Posted on November 21, 2012, Dan O'Halloran SWTOR’s Free-To-Play Pros, Cons, and WTFs


Star Wars: The Old Republic went free-to-play last week in a bid to draw back lapsed subscribers and to entice new ones to sample the game. But in the rush to retrofit the game into a F2P model, BioWare offered returning players a stripped down model of the game that may have doomed this AAA title.

The Haves and Have-nots

What do you get for free? Two character slots, two hotkey bars, an in-game currency cap, and access to the full class quest lines. These kinds of restrictions are fairly standard with other MMO F2P models.

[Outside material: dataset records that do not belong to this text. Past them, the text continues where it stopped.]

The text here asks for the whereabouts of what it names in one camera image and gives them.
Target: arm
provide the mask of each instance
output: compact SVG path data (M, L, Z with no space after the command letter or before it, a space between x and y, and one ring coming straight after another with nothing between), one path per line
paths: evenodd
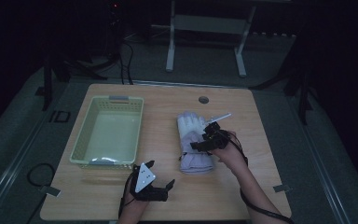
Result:
M117 224L136 224L142 217L149 202L137 201L130 194L130 184L128 184L127 191L124 197L124 206Z
M258 185L255 177L249 170L245 160L241 153L232 145L228 143L224 149L215 149L210 151L217 156L223 162L226 167L234 174L241 187L242 193L248 199L248 201L259 208L263 208L270 212L280 214L279 210L269 200L265 192ZM249 215L254 224L257 223L271 223L281 224L286 223L274 217L268 217L264 214L258 213L255 210L248 207Z

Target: crumpled white fabric
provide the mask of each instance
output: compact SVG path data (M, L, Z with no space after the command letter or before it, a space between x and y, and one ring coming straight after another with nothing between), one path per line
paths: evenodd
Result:
M177 117L181 140L180 170L185 174L206 174L213 169L213 160L206 152L198 152L190 143L202 142L205 119L194 112L185 112Z

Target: green plastic basket
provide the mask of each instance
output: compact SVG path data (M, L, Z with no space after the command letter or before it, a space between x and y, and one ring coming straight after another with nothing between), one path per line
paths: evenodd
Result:
M94 96L71 153L82 168L131 169L141 131L144 99Z

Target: black cable
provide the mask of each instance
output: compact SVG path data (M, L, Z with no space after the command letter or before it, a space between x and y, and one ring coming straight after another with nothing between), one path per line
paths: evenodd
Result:
M279 220L282 220L284 222L287 222L289 224L294 224L295 222L290 219L289 217L285 217L285 216L282 216L280 214L277 214L277 213L273 213L273 212L270 212L268 210L265 210L265 209L262 209L262 208L259 208L257 207L256 205L252 204L251 202L249 202L249 200L245 197L245 195L243 194L242 190L240 189L240 194L241 194L241 198L242 200L245 202L245 204L252 208L253 210L255 210L256 212L258 213L261 213L261 214L264 214L268 217L274 217L274 218L277 218Z
M51 171L51 179L49 180L49 182L47 184L38 184L36 182L33 181L33 179L31 178L32 176L32 173L34 172L34 170L36 170L37 168L39 167L42 167L42 166L47 166L50 171ZM55 175L55 169L52 165L48 164L48 163L39 163L37 164L36 166L34 166L33 168L31 168L31 170L28 172L27 174L27 180L28 182L32 185L32 186L35 186L35 187L44 187L44 186L50 186L51 185L51 182L52 182L52 179L53 179L53 176ZM26 222L27 224L31 222L32 218L34 217L34 215L36 214L36 212L39 210L39 208L42 206L43 202L45 201L46 199L46 196L47 194L45 194L42 199L39 201L39 204L37 205L37 207L34 209L33 213L31 214L31 216L28 218L28 221Z
M243 159L245 160L246 164L248 164L248 158L244 155L243 153L243 150L242 150L242 146L241 146L241 142L240 140L237 138L237 136L231 132L227 132L227 131L224 131L224 130L216 130L217 133L219 133L220 135L222 135L224 138L226 138L232 145L234 145L234 147L241 153L241 155L243 156ZM228 133L230 134L231 136L234 136L235 139L237 140L238 144L236 144L234 141L232 141L230 138L228 138L226 135L224 135L223 133L221 132L225 132L225 133ZM295 222L290 219L289 217L285 217L285 216L282 216L280 214L277 214L277 213L273 213L273 212L270 212L268 210L265 210L265 209L262 209L262 208L259 208L257 207L256 205L252 204L251 202L249 202L249 200L246 198L246 196L243 194L242 190L240 189L240 194L241 194L241 198L242 200L245 202L245 204L250 207L251 209L255 210L256 212L258 213L261 213L263 215L266 215L268 217L274 217L274 218L277 218L279 220L282 220L284 222L287 222L289 224L294 224Z
M121 65L121 71L120 71L120 75L121 75L121 83L124 85L124 72L127 73L127 78L129 80L130 85L133 85L132 82L132 78L131 78L131 72L130 72L130 67L131 67L131 62L132 62L132 56L133 56L133 48L131 47L131 45L129 45L128 43L124 42L124 45L126 45L127 47L130 48L131 50L131 55L129 58L129 62L127 65L124 65L123 63L123 58L120 54L119 59L120 59L120 65Z
M126 181L126 185L124 186L124 191L123 191L123 197L121 197L121 200L120 200L120 207L118 208L118 217L121 216L121 213L123 212L123 208L127 205L129 205L130 203L132 203L135 198L133 198L130 202L128 203L124 203L125 202L125 199L126 199L126 192L127 192L127 187L130 183L130 180L132 179L132 176L133 176L133 173L131 173L129 175L129 177L127 178L127 181Z

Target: metal frame
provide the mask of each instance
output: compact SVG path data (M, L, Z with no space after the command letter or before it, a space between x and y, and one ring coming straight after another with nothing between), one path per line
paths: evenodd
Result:
M223 34L241 35L240 44L234 49L235 58L240 77L246 77L245 65L243 63L242 51L245 46L246 38L255 15L256 7L253 6L247 20L198 17L175 14L175 0L171 1L171 26L170 26L170 45L168 47L166 71L173 71L173 61L175 55L175 29L190 30L200 32L215 32Z

What don’t you get? No ability to send mail, no priority on login queue, reduced crafting capability, inability to equip high-end (Artifact-level) gear, no bank access, restricted chat access, inability to loot high level gear from group instance, slower experience gain, higher vendor costs, no rested exp, and the list goes on. Of course, many of these features can be purchased (some only temporarily) through the Cartel system. Though some of these restrictions are commonplace among other MMOs, all together these leave you with a very confining experience of a game they are trying to get you to pay full price for.

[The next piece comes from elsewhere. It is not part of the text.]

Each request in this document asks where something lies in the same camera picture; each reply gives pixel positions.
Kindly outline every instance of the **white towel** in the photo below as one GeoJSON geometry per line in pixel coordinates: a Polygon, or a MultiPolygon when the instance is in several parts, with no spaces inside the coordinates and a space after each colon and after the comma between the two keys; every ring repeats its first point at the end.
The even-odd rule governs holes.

Once you do give in and spend at least $5 on Cartel Coins (SWTOR’s microtransaction currency) you get bumped up to Preferred status. This grants you some banks space, complete chat access, a second crafting profession, a higher credit cap and a few more perks. But all those other restrictions listed above are still firmly in place.

Free-to-Pay Would Be More Accurate

I’m not going to say there is a right or wrong way to do free-to-play. Instead I’m going to say there is a way to make players feel like they are getting value and are inclined to spend a few extra bucks for more and there’s a way to make players feel like second-class citizens unless they pay up. And I think you know which way I feel SWTOR went with last week’s free-to-play conversion.

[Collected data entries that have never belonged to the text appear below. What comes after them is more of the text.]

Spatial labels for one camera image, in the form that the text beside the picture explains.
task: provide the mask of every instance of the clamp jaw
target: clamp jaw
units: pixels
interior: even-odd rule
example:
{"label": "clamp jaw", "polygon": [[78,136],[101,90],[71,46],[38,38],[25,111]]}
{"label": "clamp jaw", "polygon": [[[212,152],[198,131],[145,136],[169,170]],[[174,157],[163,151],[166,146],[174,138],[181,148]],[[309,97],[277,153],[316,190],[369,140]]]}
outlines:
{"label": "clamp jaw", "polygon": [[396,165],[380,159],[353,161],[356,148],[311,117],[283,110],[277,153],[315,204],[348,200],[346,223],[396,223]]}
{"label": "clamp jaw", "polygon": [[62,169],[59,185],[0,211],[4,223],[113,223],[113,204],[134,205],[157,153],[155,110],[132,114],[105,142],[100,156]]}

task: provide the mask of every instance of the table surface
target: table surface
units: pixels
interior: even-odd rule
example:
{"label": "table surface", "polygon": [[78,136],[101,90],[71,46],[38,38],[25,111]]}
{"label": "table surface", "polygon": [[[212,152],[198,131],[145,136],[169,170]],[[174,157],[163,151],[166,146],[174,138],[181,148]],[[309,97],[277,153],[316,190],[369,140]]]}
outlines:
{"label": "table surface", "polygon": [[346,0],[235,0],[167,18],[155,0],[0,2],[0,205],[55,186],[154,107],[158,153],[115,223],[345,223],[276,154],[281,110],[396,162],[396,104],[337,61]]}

BioWare chose a F2P model that gives you but a taste of the game, as it should, but instead of leaving you wanting more, it leaves you feeling frustrated and irritated.  Think two hotkey bars are enough? Wait until you hit level 30 and have more abilities than slots. That’s not incentivizing you to play for convenience, that’s crippling your play unless you pay up.

Shouldn’t the studio get paid for the time, money, and effort they put into the game? Of course, but it’s not going to get people to pay by locking them in a straight jacket and insisting they pay to get out. Some of the more successful MMO cash shops sell convenience and content, not critical game features on a temporary basis.

Can SWTOR Be Saved?

The bigger issue BioWare is facing with F2P is one of perception. If you played the game as a subscriber when it launched, coming back to check it out in free-to-play mode delivered double disappointment. All the flaws that drove you from the game still remain and now you experience them again this time with drastically crippled access to critical game features. New free-to-play players may find it more palatable to be without many of the game features, but they are going to hit the wall well before they get through the 50 levels of class quests advertised as free.

SWTOR devs have stated that they are going to tweak the F2p service restrictions in Update 1.6, but I fear it is too late. Those that they had a chance to lure back have already come and gone. Only those who never bought before and are thinking of trying it now will dip their toes in. And whether or not those who do stay and pay can keep the game afloat along with the diehard monthly paid subscribers remains to be seen.